Hemingway's Heroes in film: Humphrey Bogart and John Garfield

John Garfield, Ida Lupino and Edward G. Robinson in "The Sea Wolf" (1941) directed by Michael Curtiz

THE SEA WOLF (1941): "Some of the more memorable sea captains include Captain Ahab in 'Moby Dick', Captain Bligh in 'Mutiny on the Bounty', and Captain Queeg in 'The Caine Mutiny' (played by Bogart). But none of these misguided authority figures can match the sadism and brutality of Wolf Larsen, the megalomaniac captain of Jack London's novel, 'The Sea Wolf'. Larsen is a fascinating enigma - a mystic and a philosopher but also a dangerous manic-depressive who subjects his crew to outrageous acts of cruelty; at one point, Larsen decides to give the ship's cook a bath by towing him in the schooner's wake - an action that results in the cook losing his foot to a shark.

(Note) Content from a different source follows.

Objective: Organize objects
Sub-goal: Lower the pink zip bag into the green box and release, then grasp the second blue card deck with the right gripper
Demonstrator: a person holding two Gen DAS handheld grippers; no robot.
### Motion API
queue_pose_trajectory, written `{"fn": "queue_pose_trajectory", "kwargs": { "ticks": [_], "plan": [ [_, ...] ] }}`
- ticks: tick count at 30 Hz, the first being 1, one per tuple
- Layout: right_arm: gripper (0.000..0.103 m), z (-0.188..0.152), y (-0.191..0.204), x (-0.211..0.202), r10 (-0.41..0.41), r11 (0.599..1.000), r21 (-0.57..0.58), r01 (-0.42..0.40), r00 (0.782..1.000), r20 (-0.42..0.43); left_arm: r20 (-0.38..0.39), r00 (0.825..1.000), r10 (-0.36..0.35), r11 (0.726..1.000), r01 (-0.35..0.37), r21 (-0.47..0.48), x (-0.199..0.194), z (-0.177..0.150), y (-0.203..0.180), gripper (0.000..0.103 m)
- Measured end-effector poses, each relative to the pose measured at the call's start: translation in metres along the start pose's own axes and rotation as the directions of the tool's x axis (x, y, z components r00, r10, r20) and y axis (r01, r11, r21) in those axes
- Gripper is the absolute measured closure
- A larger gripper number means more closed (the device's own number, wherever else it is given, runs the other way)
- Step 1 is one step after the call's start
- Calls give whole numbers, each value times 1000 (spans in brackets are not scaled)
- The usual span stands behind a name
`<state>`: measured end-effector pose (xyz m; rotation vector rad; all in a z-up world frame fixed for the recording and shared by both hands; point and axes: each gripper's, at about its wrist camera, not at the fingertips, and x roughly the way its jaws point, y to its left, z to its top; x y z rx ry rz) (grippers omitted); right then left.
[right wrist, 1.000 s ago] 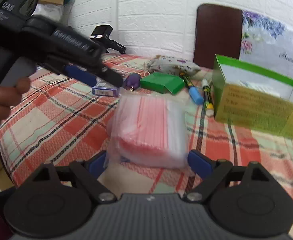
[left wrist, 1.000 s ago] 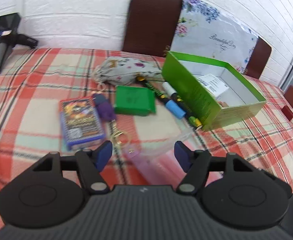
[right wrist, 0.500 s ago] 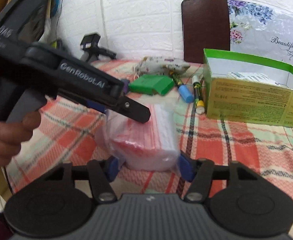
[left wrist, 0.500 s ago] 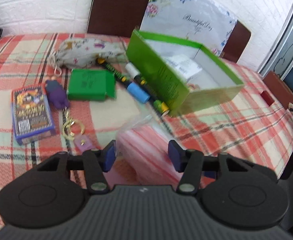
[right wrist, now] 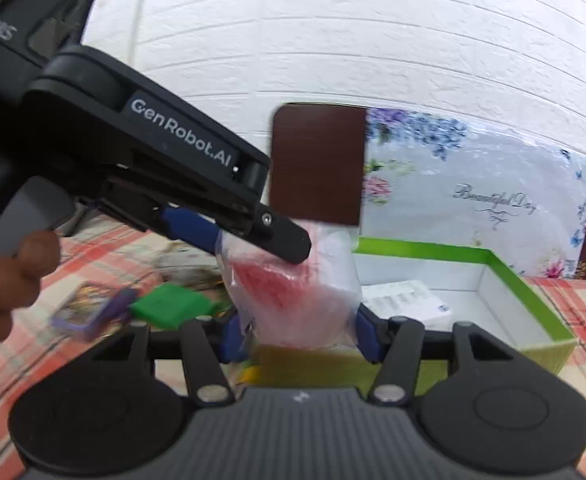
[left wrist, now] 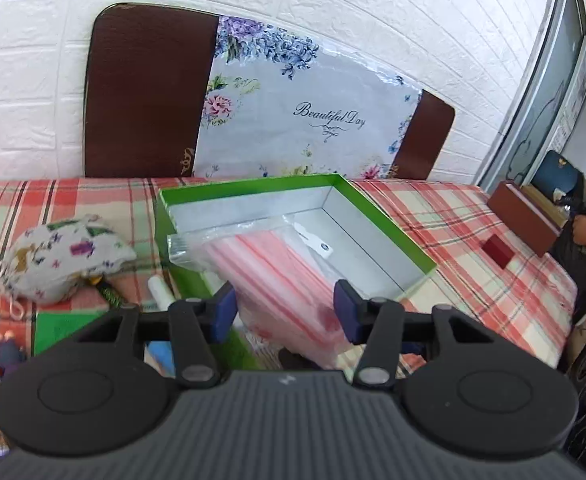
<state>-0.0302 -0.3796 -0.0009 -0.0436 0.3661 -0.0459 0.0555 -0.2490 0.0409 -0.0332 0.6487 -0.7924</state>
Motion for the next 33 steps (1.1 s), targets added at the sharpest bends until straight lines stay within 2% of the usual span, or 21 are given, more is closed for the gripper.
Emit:
{"fn": "queue_pose_trajectory", "kwargs": {
  "ticks": [1, 3, 5, 8, 11, 15, 18, 23, 30, 33],
  "plan": [
    [48, 0, -1, 12, -21, 1000, 0, 21, 1000, -13, 6, 999, 32, 999, -32, 14, 7, 1, -2, 48],
    [29, -5, 1, 43, -73, 997, -33, 71, 995, -67, 4, 992, 122, 992, -122, 29, 21, 1, -1, 48],
    [20, -8, -2, 49, -95, 995, -17, 94, 994, -54, -18, 986, 167, 986, -167, 8, 23, -3, 8, 48],
    [20, -10, 4, 38, -81, 997, -9, 80, 996, -30, -7, 987, 161, 987, -161, -8, 12, -13, 15, 48],
    [19, -16, 14, 19, -104, 994, -30, 105, 994, 18, 19, 985, 171, 985, -171, -9, -5, -23, 17, 48],
    [18, -24, 20, -14, -128, 991, 36, 126, 989, 73, 58, 984, 166, 986, -166, -20, -29, -40, 20, 46],
    [18, -30, 25, -33, -152, 987, 69, 146, 983, 101, 54, 984, 170, 985, -169, -31, -42, -55, 24, 45],
    [18, -40, 39, -52, -139, 988, 85, 132, 987, 84, 15, 977, 211, 977, -210, -39, -56, -78, 31, 43],
    [18, -38, 60, -65, -66, 997, 50, 61, 994, 87, 15, 962, 272, 962, -271, -21, -80, -99, 39, 43],
    [18, -40, 68, -64, -27, 998, 52, 25, 998, 50, 8, 955, 297, 955, -296, -27, -84, -105, 45, 43]
  ]
}}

Sylvia Sidney and Humphrey Bogart in "The Wagons Roll at Night" (1941) directed by Ray Enright

Michael Curtiz tried to draft Humphrey Bogart for the part but he was committed to another picture ('The Wagons Roll at Night') so John Garfield, who had made his screen debut in 'Four Daughters' (1938), also directed by Curtiz, was tapped for the role.

It was a personal triumph for John Garfield who counted Jack London among his favorite authors but it was an even bigger honor for Edward G. Robinson who had been a fan of the novel since he first read it at age eleven.

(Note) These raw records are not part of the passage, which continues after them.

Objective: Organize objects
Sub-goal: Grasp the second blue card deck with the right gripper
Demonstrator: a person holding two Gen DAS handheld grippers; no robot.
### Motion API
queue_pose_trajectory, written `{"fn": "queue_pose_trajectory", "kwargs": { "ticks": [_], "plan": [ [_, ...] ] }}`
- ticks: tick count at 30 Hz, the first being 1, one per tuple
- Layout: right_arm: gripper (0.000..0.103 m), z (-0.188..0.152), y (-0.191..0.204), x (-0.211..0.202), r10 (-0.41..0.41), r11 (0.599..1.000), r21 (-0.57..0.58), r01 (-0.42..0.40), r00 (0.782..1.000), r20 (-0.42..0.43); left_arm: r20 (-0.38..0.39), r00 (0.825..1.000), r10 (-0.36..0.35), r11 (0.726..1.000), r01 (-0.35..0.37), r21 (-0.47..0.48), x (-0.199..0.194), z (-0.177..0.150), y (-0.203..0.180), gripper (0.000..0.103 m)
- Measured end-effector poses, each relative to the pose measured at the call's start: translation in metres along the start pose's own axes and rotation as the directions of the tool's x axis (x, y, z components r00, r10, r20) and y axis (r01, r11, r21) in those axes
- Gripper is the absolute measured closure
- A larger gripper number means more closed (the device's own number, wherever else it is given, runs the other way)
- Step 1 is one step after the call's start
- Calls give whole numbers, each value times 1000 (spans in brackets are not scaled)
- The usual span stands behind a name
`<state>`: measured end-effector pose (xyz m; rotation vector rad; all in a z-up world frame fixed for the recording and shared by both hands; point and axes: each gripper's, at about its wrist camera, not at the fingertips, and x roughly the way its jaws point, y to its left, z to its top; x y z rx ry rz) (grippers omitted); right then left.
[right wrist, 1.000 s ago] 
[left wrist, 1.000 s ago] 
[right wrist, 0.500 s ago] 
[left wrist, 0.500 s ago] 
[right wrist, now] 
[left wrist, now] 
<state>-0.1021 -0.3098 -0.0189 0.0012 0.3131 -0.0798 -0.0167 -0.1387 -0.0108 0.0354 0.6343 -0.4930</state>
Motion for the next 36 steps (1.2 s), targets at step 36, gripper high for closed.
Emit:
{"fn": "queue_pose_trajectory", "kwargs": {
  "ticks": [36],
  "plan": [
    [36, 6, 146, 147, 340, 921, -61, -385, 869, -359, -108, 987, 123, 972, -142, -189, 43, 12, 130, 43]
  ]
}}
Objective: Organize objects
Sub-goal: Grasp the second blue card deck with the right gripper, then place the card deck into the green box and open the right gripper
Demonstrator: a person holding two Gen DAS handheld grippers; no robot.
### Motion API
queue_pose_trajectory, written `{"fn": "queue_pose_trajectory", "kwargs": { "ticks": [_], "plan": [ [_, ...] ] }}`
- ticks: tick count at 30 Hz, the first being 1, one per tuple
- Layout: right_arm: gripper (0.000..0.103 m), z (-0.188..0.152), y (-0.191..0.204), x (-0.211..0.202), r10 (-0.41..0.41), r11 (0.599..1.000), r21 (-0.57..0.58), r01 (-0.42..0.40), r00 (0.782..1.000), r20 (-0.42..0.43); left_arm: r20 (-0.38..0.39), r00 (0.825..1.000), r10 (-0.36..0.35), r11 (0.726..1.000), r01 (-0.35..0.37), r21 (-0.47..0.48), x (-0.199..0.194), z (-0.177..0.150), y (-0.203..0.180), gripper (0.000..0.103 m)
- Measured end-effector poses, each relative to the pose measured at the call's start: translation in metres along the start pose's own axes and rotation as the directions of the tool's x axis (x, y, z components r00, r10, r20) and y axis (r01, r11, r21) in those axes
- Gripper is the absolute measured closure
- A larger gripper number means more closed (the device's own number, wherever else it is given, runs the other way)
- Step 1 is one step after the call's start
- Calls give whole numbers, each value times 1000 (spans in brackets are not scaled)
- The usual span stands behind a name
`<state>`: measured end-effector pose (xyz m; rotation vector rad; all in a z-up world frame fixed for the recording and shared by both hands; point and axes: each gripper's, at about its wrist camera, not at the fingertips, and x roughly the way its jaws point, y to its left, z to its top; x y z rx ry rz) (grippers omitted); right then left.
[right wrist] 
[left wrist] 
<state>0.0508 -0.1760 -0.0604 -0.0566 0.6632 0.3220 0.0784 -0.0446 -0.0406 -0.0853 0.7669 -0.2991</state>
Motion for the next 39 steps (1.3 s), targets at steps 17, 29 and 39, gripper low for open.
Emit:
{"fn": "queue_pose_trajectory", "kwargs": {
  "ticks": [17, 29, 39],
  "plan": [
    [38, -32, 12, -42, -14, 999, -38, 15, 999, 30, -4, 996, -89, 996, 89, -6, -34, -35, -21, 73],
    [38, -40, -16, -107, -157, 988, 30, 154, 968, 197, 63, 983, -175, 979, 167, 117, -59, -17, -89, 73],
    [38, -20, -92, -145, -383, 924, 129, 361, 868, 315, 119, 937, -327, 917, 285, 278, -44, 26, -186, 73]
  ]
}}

In his autobiography, 'All My Yesterdays', Edward G. Robinson recalled: "I had no idea at the time that the domineering Captain Wolf Larsen was to be characterized by critics as a Nietzsche superman; I just considered him to be a wonderful character. And that's how I played him, with John Garfield playing George Leach.

John Garfield was one of the best young actors I ever encountered, but his passions about the world were so intense that I feared any day he would have a heart attack. It was not long before he did."

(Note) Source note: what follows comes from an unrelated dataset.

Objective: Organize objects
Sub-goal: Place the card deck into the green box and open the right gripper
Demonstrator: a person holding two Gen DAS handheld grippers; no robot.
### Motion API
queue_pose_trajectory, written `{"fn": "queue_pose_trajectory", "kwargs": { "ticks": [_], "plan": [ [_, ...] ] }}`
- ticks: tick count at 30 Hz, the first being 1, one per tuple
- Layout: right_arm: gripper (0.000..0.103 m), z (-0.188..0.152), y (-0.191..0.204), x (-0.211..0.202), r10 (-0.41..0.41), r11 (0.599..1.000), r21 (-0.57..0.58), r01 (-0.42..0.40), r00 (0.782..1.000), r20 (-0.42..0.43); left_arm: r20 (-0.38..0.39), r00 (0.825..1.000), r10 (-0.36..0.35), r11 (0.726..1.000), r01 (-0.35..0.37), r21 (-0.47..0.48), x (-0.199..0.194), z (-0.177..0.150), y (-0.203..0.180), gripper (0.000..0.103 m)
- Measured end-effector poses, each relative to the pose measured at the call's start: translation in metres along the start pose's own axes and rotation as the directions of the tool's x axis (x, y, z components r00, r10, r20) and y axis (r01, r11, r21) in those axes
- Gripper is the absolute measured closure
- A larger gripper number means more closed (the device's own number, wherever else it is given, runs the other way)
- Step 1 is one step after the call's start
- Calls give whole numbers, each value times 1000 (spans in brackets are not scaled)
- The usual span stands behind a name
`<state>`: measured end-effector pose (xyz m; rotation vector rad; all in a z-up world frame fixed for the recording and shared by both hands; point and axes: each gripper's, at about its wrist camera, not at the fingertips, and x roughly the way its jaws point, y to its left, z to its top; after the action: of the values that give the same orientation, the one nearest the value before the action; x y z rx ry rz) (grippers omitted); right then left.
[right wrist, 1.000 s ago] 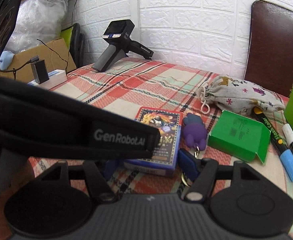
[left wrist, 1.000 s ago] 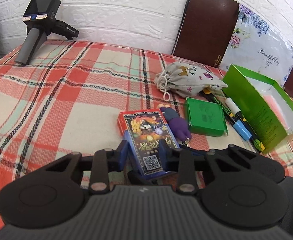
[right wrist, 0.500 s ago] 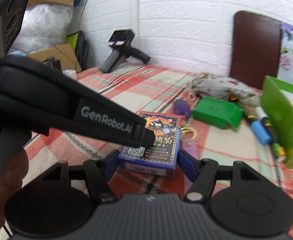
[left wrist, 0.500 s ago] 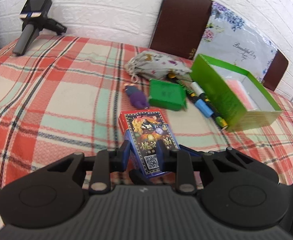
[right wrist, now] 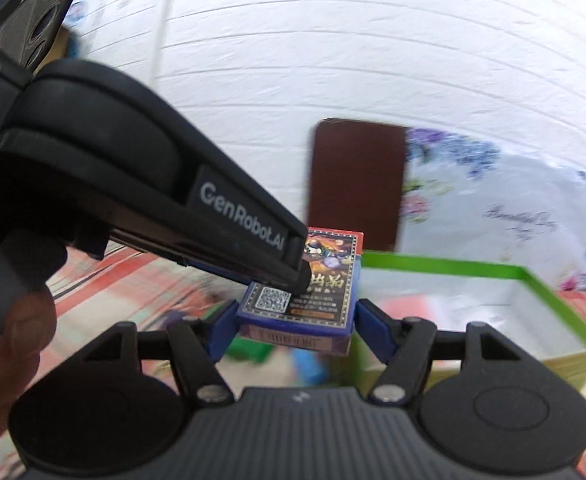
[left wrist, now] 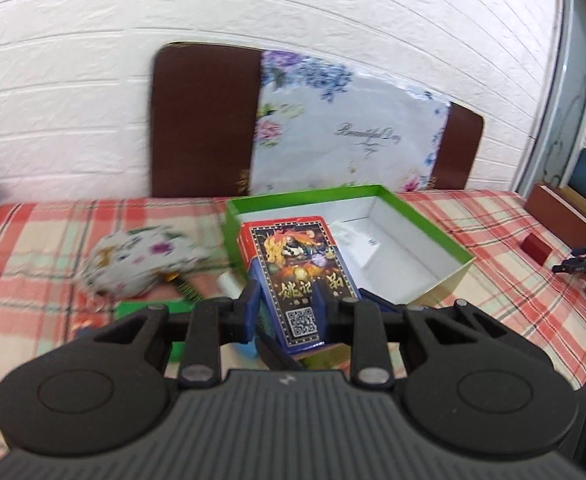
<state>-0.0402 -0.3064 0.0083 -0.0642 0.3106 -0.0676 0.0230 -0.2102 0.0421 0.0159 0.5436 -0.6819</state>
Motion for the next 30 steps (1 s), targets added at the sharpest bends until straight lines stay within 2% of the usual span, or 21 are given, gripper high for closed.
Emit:
{"fn": "queue_pose_trajectory", "kwargs": {
  "ticks": [5, 6, 7, 8, 9, 10, 12, 14, 17, 19, 20, 21, 22, 24, 26, 29, 30],
  "plan": [
    [39, 1, -36, 23, -90, 996, 24, 90, 996, -8, -23, 998, -63, 998, 63, 28, 40, 11, -18, 76],
    [41, 0, -40, 30, -113, 993, 18, 114, 994, -10, -29, 998, -55, 998, 56, 39, 49, 12, -23, 73],
    [38, -1, -45, 39, -143, 990, 1, 143, 990, -17, -32, 999, -30, 998, 32, 58, 57, 13, -27, 72],
    [24, -3, -48, 51, -169, 985, -24, 168, 984, -54, -35, 999, 10, 997, -7, 80, 65, 13, -30, 66],
    [21, -4, -51, 59, -179, 984, -30, 177, 980, -83, -44, 998, 50, 995, -46, 93, 72, 12, -30, 66],
    [23, -4, -55, 62, -174, 985, -11, 173, 981, -87, -61, 996, 67, 994, -62, 91, 75, 12, -28, 66],
    [25, -4, -57, 57, -167, 986, 14, 168, 984, -69, -77, 996, 39, 998, -35, 45, 68, 9, -16, 64],
    [25, -4, -57, 50, -143, 989, 23, 144, 988, -56, -64, 998, 29, 999, -28, 16, 55, 6, -7, 60],
    [27, -7, -53, 30, -119, 993, 14, 119, 992, -36, -38, 998, 50, 999, -51, -20, 38, 5, 5, 59],
    [38, -11, -48, 35, -130, 991, -45, 127, 990, -49, -45, 998, 54, 998, -56, -43, 31, 3, 15, 59],
    [49, -12, -50, 41, -147, 987, -70, 142, 986, -81, -54, 997, 60, 997, -62, -51, 28, 1, 18, 59],
    [51, -13, -55, 49, -142, 989, -57, 136, 983, -114, -64, 996, 66, 996, -69, -57, 27, -1, 21, 59],
    [51, -13, -59, 55, -144, 989, -34, 141, 981, -129, -74, 995, 69, 995, -74, -61, 25, -4, 24, 59],
    [53, -8, -62, 66, -188, 981, -65, 180, 972, -139, -87, 993, 82, 995, -87, -58, 24, -10, 27, 59],
    [53, -6, -63, 78, -190, 981, -54, 184, 969, -157, -106, 989, 106, 992, -112, -49, 23, -18, 30, 59],
    [45, -7, -68, 91, -229, 973, -79, 217, 955, -187, -145, 980, 138, 988, -147, -56, 22, -28, 37, 59],
    [45, -6, -71, 91, -227, 974, -59, 220, 953, -199, -155, 976, 151, 985, -161, -57, 21, -31, 40, 59]
  ]
}}
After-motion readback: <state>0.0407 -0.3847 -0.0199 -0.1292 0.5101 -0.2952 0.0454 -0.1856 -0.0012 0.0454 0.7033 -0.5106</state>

George Leach, who was drowned in the original novel, becomes the central love interest in this version, escaping to safety with Ruth Webster. All of these changes actually strengthened the film on a dramatic level and were further enhanced by Sol Polito's atmospheric cinematography and Anton Grot's art direction - both heavily influenced by the look of German Expressionist cinema". Source: www.tcm.com

Film Noir and Existencialism:

Burt Lancaster and Ava Gardner in "The Killers" (1946) directed by Robert Siodmak, based on a short story written by Ernest Hemingway. The prototypic Hemingway hero must face evil, futility, and the nothingness of existence alone and unaided. Defeat is inevitable and unavoidable; only defeat with dignity offers hope of redemption.

Arthur Schopenhauer cited those very features of the human condition that pessimism takes as its point of departure: “The vanity of existence is revealed in the whole form existence assumes... in the contingency and relativity of all things; in continual becoming without being; in continual desire without satisfaction; in the continual frustration of striving of which life consists.”

Schopenhauer presents a “moral” critique, one that fastens on the vanity of human wishes, on the spectacle of human folly and wickedness, and, more ominously, on the ill will, malice, and cruelty of other people, whom Schopenhauer likens to a “den of sharks and swindlers.” As Jean-Paul Sartre writes in 'Being and Nothingness': “For human reality, to be is to choose oneself.”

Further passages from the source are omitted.